Os trabalhadores da Empresa de Gestão de Equipamentos e Animação Cultural (EGEAC), empresa da Câmara Municipal de Lisboa, vão partir para a greve. Em causa está o aumento salarial proposto para 2026, de apenas 56 euros ou 2,15%, que os trabalhadores consideram «manifestamente insuficiente».
A proposta da administração, ao reproduzir as orientações do Governo para a Função Pública, ignora, segundo o comunicado do Sindicato dos Trabalhadores do Municipio de Lisboa (STML/CGTP-IN), o Acordo de Empresa (AE) em vigor e a autonomia que a administração dispõe para valorizar os profissionais. «Com rendas, alimentação, transportes e saúde a subir muito acima da inflação oficial (2,3%), esta opção significa, na prática, mais empobrecimento», lê-se na nota.

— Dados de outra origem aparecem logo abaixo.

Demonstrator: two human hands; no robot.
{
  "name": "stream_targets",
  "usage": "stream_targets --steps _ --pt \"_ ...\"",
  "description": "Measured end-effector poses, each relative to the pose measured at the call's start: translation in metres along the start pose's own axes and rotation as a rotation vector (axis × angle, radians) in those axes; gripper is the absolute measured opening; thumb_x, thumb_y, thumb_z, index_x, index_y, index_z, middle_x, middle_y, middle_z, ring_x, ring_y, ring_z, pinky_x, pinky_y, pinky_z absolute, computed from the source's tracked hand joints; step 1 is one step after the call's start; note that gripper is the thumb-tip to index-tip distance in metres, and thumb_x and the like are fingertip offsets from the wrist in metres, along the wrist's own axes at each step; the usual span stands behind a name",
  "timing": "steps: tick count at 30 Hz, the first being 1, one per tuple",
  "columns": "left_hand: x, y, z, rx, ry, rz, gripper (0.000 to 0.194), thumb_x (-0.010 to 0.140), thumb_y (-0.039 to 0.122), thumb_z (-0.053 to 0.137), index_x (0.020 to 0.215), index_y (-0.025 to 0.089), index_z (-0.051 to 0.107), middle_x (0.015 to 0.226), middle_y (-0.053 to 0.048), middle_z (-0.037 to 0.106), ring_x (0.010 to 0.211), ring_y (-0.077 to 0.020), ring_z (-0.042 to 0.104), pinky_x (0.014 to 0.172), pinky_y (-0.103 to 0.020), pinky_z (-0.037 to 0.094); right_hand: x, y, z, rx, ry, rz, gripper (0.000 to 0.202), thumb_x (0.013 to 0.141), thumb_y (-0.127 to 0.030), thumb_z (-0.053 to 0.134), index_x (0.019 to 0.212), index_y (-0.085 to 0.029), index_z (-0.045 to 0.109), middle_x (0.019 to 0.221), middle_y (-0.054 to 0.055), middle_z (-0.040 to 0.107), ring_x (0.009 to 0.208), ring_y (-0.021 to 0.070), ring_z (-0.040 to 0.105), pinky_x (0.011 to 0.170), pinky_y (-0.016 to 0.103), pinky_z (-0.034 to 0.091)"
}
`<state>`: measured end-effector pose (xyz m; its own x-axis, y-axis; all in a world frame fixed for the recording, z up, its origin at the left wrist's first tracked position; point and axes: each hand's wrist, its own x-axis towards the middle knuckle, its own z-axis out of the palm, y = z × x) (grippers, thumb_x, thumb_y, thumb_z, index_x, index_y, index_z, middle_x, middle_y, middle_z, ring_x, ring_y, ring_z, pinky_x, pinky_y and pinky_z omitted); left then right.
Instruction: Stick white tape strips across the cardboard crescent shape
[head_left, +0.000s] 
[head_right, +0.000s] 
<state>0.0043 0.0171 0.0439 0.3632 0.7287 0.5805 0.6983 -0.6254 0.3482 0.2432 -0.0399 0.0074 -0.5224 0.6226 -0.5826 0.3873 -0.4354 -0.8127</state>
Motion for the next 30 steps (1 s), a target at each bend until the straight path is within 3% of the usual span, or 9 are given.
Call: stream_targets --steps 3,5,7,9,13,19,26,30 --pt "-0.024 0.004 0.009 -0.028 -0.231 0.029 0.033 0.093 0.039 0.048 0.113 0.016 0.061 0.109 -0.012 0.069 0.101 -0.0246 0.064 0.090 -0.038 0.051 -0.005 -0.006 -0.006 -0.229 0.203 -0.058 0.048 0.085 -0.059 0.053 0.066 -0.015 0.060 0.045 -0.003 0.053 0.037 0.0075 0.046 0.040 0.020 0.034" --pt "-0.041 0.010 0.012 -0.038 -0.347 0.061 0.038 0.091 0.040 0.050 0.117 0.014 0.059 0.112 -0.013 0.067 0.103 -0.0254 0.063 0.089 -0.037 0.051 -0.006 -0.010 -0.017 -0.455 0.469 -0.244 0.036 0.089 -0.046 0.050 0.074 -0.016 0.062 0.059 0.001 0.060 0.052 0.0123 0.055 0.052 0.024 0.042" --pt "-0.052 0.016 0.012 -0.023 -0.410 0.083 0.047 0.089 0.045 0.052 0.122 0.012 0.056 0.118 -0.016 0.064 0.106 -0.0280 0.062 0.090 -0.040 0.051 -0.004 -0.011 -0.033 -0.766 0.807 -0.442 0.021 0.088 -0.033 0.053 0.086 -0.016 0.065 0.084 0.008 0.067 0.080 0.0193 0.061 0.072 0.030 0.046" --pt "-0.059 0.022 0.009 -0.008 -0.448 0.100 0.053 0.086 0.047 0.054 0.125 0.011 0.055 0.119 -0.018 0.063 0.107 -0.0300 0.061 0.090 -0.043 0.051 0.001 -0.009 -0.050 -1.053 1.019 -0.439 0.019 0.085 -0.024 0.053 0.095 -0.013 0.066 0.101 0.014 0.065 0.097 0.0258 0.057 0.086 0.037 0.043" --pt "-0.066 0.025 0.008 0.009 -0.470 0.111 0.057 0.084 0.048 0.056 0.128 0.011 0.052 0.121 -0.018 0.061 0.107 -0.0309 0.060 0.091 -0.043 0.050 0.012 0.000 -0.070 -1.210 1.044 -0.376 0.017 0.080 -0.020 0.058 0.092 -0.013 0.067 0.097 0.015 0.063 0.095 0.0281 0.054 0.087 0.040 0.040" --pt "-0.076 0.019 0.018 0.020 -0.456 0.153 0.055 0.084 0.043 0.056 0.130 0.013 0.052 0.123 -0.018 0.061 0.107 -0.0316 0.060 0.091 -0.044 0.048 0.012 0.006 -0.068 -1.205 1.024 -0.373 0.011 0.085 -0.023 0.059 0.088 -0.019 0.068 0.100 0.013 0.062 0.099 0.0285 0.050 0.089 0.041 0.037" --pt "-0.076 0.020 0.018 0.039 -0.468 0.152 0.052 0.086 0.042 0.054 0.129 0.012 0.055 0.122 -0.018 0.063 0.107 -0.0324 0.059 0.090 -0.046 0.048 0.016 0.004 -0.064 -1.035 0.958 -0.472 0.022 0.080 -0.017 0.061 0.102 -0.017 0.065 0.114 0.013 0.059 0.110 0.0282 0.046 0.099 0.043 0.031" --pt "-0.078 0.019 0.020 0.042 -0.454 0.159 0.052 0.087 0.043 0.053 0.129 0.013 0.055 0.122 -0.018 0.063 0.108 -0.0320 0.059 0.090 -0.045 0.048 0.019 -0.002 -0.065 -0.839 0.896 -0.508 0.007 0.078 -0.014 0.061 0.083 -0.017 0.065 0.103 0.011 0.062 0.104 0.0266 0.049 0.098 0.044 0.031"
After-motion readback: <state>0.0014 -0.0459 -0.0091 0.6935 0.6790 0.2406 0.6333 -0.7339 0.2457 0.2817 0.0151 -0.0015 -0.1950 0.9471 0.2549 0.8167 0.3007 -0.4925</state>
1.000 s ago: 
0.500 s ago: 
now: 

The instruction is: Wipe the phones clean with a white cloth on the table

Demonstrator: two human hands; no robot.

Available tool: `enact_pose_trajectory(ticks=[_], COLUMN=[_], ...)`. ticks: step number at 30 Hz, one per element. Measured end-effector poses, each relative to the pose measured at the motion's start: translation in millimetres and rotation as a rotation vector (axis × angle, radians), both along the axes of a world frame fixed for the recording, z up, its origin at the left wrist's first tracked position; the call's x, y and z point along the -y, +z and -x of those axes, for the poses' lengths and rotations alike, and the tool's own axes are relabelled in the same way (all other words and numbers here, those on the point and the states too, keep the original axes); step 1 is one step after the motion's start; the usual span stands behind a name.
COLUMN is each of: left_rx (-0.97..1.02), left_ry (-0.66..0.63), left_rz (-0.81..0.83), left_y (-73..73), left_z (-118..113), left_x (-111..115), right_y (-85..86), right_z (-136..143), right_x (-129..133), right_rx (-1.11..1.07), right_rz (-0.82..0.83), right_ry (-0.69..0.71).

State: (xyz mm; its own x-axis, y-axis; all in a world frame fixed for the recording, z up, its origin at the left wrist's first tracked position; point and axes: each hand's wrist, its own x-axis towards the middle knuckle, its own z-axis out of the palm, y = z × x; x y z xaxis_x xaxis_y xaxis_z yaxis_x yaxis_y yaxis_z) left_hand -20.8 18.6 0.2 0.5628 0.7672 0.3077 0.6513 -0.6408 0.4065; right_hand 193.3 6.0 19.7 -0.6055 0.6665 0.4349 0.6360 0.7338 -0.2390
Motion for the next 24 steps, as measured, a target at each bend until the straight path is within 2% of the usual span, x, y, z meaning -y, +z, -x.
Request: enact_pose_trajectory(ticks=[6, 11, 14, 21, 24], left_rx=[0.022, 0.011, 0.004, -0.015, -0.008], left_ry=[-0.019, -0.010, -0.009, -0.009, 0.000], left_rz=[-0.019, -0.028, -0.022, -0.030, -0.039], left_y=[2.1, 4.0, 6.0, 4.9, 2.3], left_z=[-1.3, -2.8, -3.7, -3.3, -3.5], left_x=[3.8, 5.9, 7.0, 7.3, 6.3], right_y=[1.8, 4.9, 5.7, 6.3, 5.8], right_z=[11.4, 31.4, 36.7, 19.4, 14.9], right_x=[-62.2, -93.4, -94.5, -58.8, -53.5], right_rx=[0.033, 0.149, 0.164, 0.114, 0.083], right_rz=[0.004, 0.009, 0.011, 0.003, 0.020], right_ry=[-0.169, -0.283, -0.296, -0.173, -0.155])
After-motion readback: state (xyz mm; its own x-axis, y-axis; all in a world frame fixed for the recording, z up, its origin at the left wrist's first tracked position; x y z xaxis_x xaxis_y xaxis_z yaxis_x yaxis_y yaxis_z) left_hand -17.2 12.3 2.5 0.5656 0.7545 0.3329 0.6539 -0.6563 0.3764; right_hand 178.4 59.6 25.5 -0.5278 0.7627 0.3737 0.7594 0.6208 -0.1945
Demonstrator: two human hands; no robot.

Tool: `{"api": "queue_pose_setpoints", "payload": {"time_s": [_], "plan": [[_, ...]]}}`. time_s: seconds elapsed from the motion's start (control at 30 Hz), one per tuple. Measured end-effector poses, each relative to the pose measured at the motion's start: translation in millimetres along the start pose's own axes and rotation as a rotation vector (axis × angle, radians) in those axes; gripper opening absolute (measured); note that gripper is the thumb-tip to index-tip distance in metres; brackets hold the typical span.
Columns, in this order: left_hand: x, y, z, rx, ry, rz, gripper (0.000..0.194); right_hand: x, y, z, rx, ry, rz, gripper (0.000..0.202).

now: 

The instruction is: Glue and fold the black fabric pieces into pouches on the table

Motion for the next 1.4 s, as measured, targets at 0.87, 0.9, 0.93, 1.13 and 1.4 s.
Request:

A contraproposta apresentada pelos trabalhadores é clara: aumento de 15%, com num mínimo de 150 euros por trabalhador. Os trabalhadores sublinham que este valor é «responsável e sustentável» uma vez que os tais 15% representariam entre 3,4% a 3,5% da massa salarial da empresa, e os 150 euros cerca de 2,2% do orçamento da EGEAC.
No entanto, o mal-estar não se circunscreve à questão salarial. O comunicado denuncia ainda a perda progressiva de direitos, situações por resolver ao nível de reclassificações, reposicionamentos salariais, condições e horários de trabalho, formação profissional e medicina do trabalho. Acresce ainda a falta de transparência nas decisões da direcção e gestão de vários equipamentos, gerando «instabilidade nas equipas e incerteza quanto ao futuro dos projetos, da missão pública da empresa».
A greve, agendada para o dia 24 de Abril é apresentada como uma «resposta colectiva à desvalorização e estagnação» e também «ao silêncio e à falta de transparência». Entretanto, foi agendada uma reunião com o Conselho de Administração para o próximo dia 14 de Abril, o que gera alguma expectativa: «Esperamos que este encontro resulte numa resposta concreta às reivindicações dos trabalhadores», sublinha a nota.
O Sindicato anunciou ainda que estará presente em todos os locais de trabalho da EGEAC ao longo do mês de Abril, numa fase de preparação e mobilização para a greve.